Purpose of Transaction

Item 4 of the Existing Schedule 13D is amended and supplemented by adding between the nineteenth and twentieth paragraphs thereof the following new paragraph:

On February 18, 2013, Kaufman sent a letter (the “February 18 Letter”) to the Chairman of the Board of Directors and members of the Board of Directors of the Issuer.  The February 18 Letter is included as Exhibit 99.14 to this statement on Schedule 13D and is incorporated herein by reference.

 

 

Item 7.

 

Material to be Filed as Exhibits

Item 7 of the Existing Schedule 13D is hereby amended and restated in its entirety to read as follows:

The following are filed as exhibits to this statement on Schedule 13D:

Exhibit

No.

 

Description

Exhibit 99.1

 

Joint Filing Agreement, dated as of August 28, 2011, by and between Mark Kaufman and W & L Enterprises Ltd.

Exhibit 99.2

 

Letter, dated September 12, 2011, from Mark Kaufman to William V. Carey, Chief Executive Officer of the Issuer, David Bailey, Lead Director of the Issuer, and the other members of the Board of Directors of the Issuer.

Exhibit 99.3

 

Letter, dated December 9, 2011, from Mark Kaufman to the members of the Board of Directors of the Issuer.

Exhibit 99.4

 

Letter, dated February 21, 2012, from Mark Kaufman to the Chairman of the Board of Directors of the Issuer.

Exhibit 99.5

 

Letter, dated March 12, 2012, from William V. Carey, Chief Executive Officer of the Issuer and David Bailey, Lead Director of the Issuer, to Mark Kaufman.

Exhibit 99.6

 

Letter, dated May 10, 2012, from Mark Kaufman to the Chairman of the Board of Directors and other members of the Board of Directors of the Issuer.

Exhibit 99.7

 

Letter, dated July 12, 2012, from Mark Kaufman to the members of the Board of Directors of the Issuer.

Exhibit 99.8

 

Letter, dated August 2, 2012, from Mark Kaufman to Roustam Tariko, Non-Executive Chairman of the Board of Directors of the Issuer, and N. Scott Fine, Lead Director of the Issuer.

Exhibit 99.9

 

Letter, dated November 14, 2012, from Mark Kaufman to the members of the Board of Directors of the Issuer.

Exhibit 99.10

 

Letter, dated November 19, 2012, from Mark Kaufman to the members of the Board of Directors and the Special Committee of the Issuer.

Exhibit 99.11

 

Letter, dated January 16, 2013, from Mark Kaufman to the investors, Chairman of the Board of Directors and members of the Board of Directors of the Issuer.

Exhibit 99.12

 

Letter, dated January 25, 2013, from Mark Kaufman to the Chairman of the Board of Directors and members of the Board of Directors of the Issuer.

Exhibit 99.13

 

Verified Complaint Pursuant to 8 Del.

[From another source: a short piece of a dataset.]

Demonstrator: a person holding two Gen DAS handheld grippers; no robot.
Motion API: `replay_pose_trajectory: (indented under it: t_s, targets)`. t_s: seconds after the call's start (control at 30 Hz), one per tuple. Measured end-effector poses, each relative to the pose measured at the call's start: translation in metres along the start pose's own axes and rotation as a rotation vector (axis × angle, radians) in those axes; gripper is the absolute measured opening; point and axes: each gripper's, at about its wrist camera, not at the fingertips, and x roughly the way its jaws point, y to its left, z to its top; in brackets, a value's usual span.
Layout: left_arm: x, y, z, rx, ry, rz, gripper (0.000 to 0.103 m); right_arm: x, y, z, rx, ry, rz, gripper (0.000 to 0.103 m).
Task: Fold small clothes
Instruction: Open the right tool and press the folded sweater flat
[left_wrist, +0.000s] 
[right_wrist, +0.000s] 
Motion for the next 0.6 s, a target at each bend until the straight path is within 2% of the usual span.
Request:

C. § 211, filed January 28, 2013.

 

Exhibit 99.14

 

Letter, dated February 18, 2013, from Mark Kaufman to the Board of Directors of the Issuer.


 

 

Signature

After reasonable inquiry and to the best of my knowledge and belief, I certify that the information set forth in this statement is true, complete and correct.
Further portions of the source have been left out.